Assignment
Find the word "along" in the material below and gather every line that contains it.

*** Data below ***

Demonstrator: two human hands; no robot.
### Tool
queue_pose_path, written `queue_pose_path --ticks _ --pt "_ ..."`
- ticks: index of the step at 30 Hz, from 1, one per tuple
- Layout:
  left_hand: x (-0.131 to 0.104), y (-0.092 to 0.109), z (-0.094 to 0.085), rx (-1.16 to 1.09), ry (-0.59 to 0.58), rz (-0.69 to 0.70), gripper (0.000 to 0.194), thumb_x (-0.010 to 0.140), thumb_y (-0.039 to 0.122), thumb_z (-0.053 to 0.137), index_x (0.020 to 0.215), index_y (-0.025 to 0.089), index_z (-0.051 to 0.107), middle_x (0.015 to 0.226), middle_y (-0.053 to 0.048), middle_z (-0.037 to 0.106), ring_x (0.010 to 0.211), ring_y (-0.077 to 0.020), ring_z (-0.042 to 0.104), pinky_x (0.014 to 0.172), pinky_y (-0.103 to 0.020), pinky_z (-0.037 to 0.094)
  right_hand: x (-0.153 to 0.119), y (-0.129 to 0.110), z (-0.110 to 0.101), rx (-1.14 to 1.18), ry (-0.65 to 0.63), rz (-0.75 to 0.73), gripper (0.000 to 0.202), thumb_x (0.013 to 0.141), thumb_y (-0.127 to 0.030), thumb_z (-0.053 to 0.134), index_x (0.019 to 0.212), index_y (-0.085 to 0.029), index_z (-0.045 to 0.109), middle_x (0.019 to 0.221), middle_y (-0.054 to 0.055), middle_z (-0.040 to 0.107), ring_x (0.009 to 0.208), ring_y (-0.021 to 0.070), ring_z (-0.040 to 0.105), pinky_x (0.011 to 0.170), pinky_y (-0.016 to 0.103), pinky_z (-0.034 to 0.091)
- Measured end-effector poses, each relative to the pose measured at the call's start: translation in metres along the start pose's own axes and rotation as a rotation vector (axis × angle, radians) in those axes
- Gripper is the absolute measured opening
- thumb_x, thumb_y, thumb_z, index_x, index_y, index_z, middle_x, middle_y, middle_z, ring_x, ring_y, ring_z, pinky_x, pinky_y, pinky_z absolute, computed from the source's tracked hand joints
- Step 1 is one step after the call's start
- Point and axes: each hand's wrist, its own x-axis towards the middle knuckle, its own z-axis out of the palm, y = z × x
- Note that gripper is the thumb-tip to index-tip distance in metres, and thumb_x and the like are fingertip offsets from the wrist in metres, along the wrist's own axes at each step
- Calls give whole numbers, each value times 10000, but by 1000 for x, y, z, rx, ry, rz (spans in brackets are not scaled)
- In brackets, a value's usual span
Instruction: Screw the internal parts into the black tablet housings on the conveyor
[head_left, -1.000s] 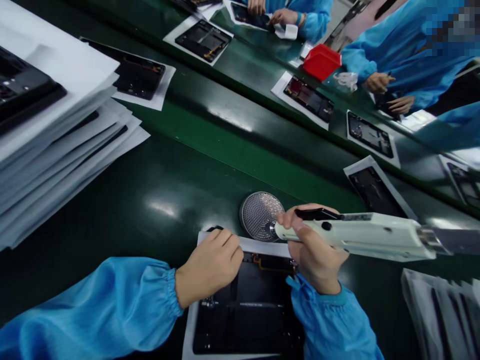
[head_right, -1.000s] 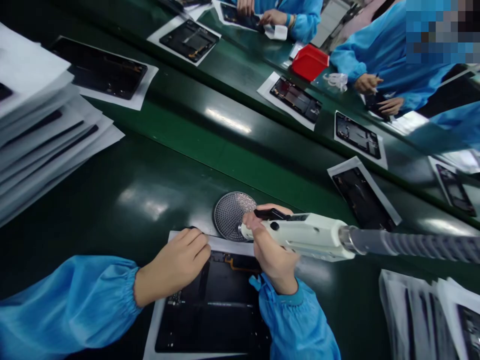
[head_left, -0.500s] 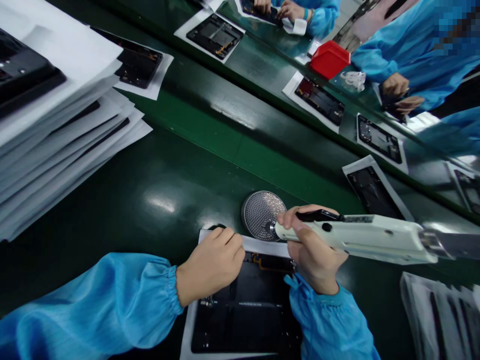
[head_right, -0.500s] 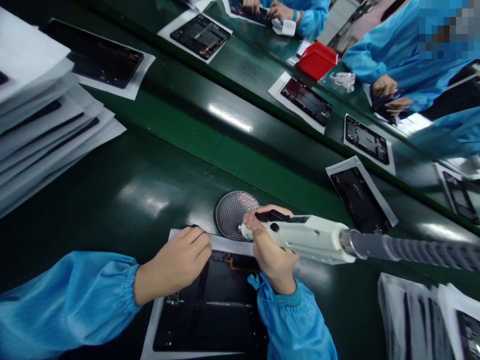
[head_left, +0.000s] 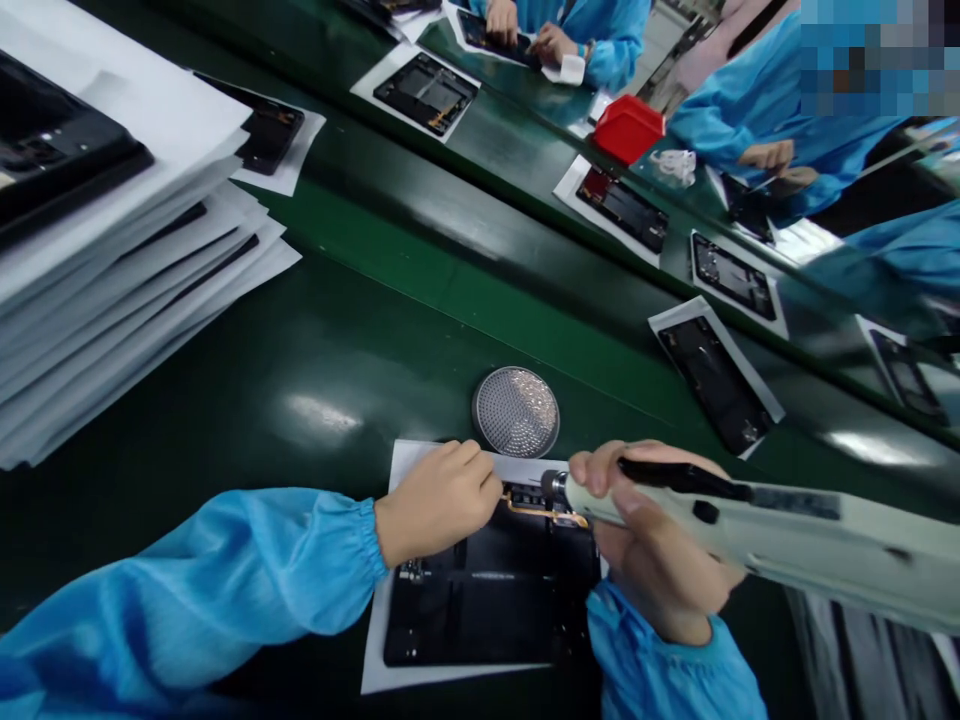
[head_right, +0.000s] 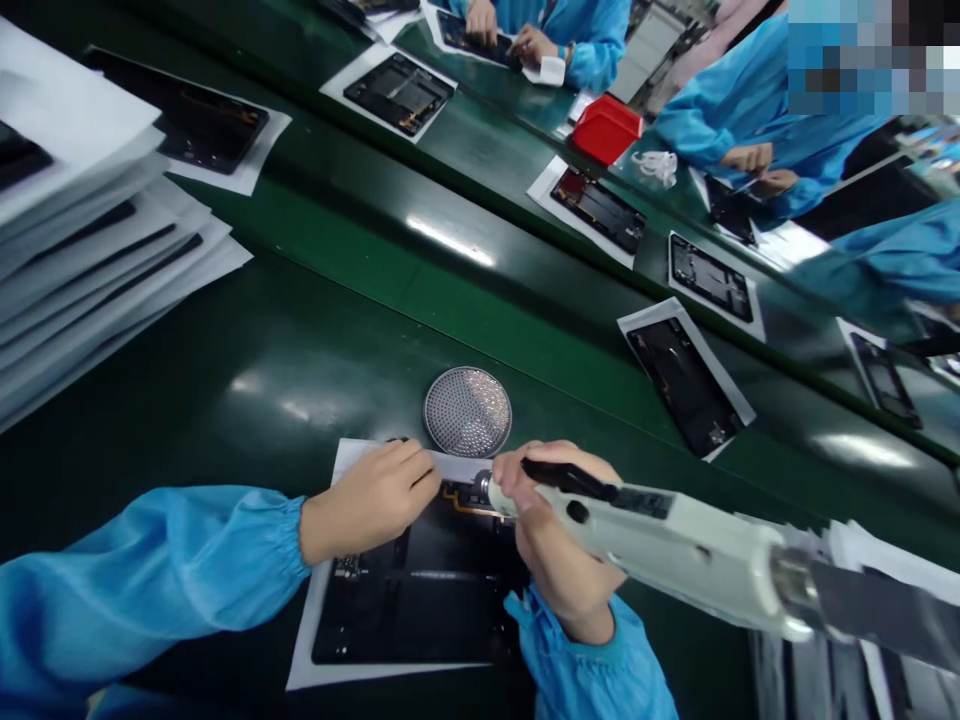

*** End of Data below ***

Your solution
- Measured end-effector poses, each relative to the pose measured at the call's start: translation in metres along the start pose's own axes and rotation as a rotation vector (axis × angle, radians) in those axes
- Note that gripper is the thumb-tip to index-tip distance in metres, and thumb_x and the like are fingertip offsets from the wrist in metres, along the wrist's own axes at each step

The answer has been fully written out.